## WHAT IS EXPECTED:
Give the data again exactly, without its images.

- - - - - - -

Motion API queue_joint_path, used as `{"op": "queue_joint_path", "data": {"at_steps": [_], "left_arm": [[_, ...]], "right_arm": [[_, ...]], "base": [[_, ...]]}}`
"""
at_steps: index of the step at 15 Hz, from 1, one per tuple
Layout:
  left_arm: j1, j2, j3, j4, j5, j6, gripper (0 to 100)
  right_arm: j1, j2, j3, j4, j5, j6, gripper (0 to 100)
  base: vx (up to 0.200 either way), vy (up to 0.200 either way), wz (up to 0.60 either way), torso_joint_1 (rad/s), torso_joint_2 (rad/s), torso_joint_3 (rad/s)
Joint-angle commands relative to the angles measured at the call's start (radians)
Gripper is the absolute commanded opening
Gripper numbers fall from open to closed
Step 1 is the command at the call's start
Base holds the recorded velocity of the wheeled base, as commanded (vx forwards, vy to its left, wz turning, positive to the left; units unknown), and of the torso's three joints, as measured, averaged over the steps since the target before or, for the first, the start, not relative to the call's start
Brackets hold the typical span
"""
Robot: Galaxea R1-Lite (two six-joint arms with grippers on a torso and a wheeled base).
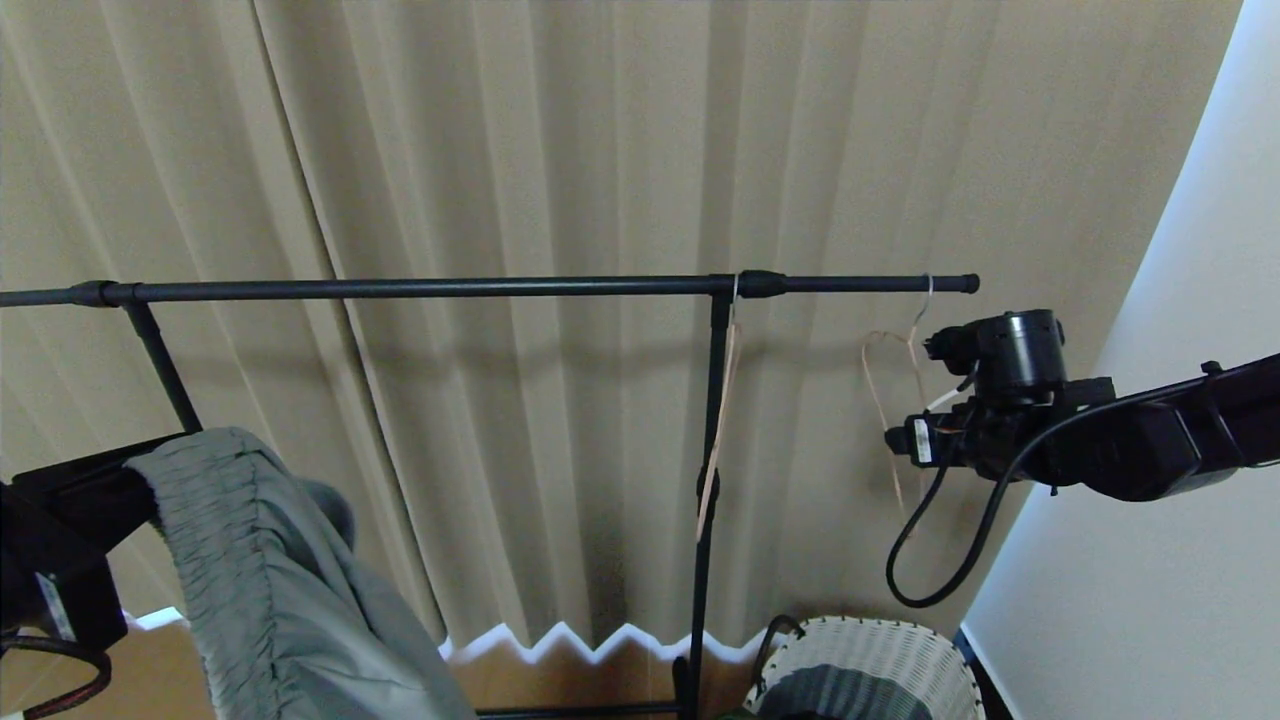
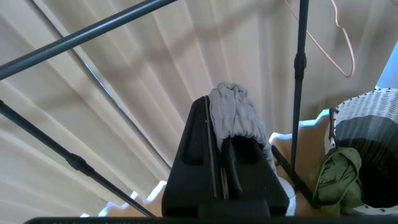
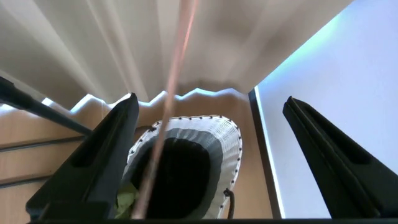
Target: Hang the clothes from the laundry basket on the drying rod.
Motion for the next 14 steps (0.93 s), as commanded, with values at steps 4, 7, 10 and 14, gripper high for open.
{"op": "queue_joint_path", "data": {"at_steps": [4, 7, 10, 14], "left_arm": [[0.000, -0.002, 0.000, -0.001, 0.001, -0.002, 0], [0.000, -0.011, 0.001, -0.001, 0.001, -0.003, 0], [0.000, -0.023, 0.009, -0.001, 0.001, -0.003, 0], [0.000, -0.028, 0.009, -0.001, -0.001, -0.003, 0]], "right_arm": [[-0.001, 0.029, -0.036, -0.005, 0.015, 0.006, 100], [-0.030, 0.101, -0.109, -0.001, 0.023, 0.021, 100], [-0.041, 0.101, -0.109, 0.002, 0.027, 0.025, 0], [-0.041, 0.072, -0.098, 0.010, 0.064, 0.025, 0]], "base": [[0.000, 0.000, 0.00, 0.000, 0.00, 0.000], [0.000, 0.000, 0.00, 0.000, 0.00, 0.000], [0.000, 0.000, 0.00, 0.000, 0.00, 0.000], [0.000, 0.000, 0.00, 0.000, 0.00, 0.000]]}}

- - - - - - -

## RESULT:
Motion API queue_joint_path, used as `{"op": "queue_joint_path", "data": {"at_steps": [_], "left_arm": [[_, ...]], "right_arm": [[_, ...]], "base": [[_, ...]]}}`
"""
at_steps: index of the step at 15 Hz, from 1, one per tuple
Layout:
  left_arm: j1, j2, j3, j4, j5, j6, gripper (0 to 100)
  right_arm: j1, j2, j3, j4, j5, j6, gripper (0 to 100)
  base: vx (up to 0.200 either way), vy (up to 0.200 either way), wz (up to 0.60 either way), torso_joint_1 (rad/s), torso_joint_2 (rad/s), torso_joint_3 (rad/s)
Joint-angle commands relative to the angles measured at the call's start (radians)
Gripper is the absolute commanded opening
Gripper numbers fall from open to closed
Step 1 is the command at the call's start
Base holds the recorded velocity of the wheeled base, as commanded (vx forwards, vy to its left, wz turning, positive to the left; units unknown), and of the torso's three joints, as measured, averaged over the steps since the target before or, for the first, the start, not relative to the call's start
Brackets hold the typical span
"""
Robot: Galaxea R1-Lite (two six-joint arms with grippers on a torso and a wheeled base).
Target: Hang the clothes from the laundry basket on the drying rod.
Motion for the next 14 steps (0.93 s), as commanded, with values at steps 4, 7, 10 and 14, gripper high for open.
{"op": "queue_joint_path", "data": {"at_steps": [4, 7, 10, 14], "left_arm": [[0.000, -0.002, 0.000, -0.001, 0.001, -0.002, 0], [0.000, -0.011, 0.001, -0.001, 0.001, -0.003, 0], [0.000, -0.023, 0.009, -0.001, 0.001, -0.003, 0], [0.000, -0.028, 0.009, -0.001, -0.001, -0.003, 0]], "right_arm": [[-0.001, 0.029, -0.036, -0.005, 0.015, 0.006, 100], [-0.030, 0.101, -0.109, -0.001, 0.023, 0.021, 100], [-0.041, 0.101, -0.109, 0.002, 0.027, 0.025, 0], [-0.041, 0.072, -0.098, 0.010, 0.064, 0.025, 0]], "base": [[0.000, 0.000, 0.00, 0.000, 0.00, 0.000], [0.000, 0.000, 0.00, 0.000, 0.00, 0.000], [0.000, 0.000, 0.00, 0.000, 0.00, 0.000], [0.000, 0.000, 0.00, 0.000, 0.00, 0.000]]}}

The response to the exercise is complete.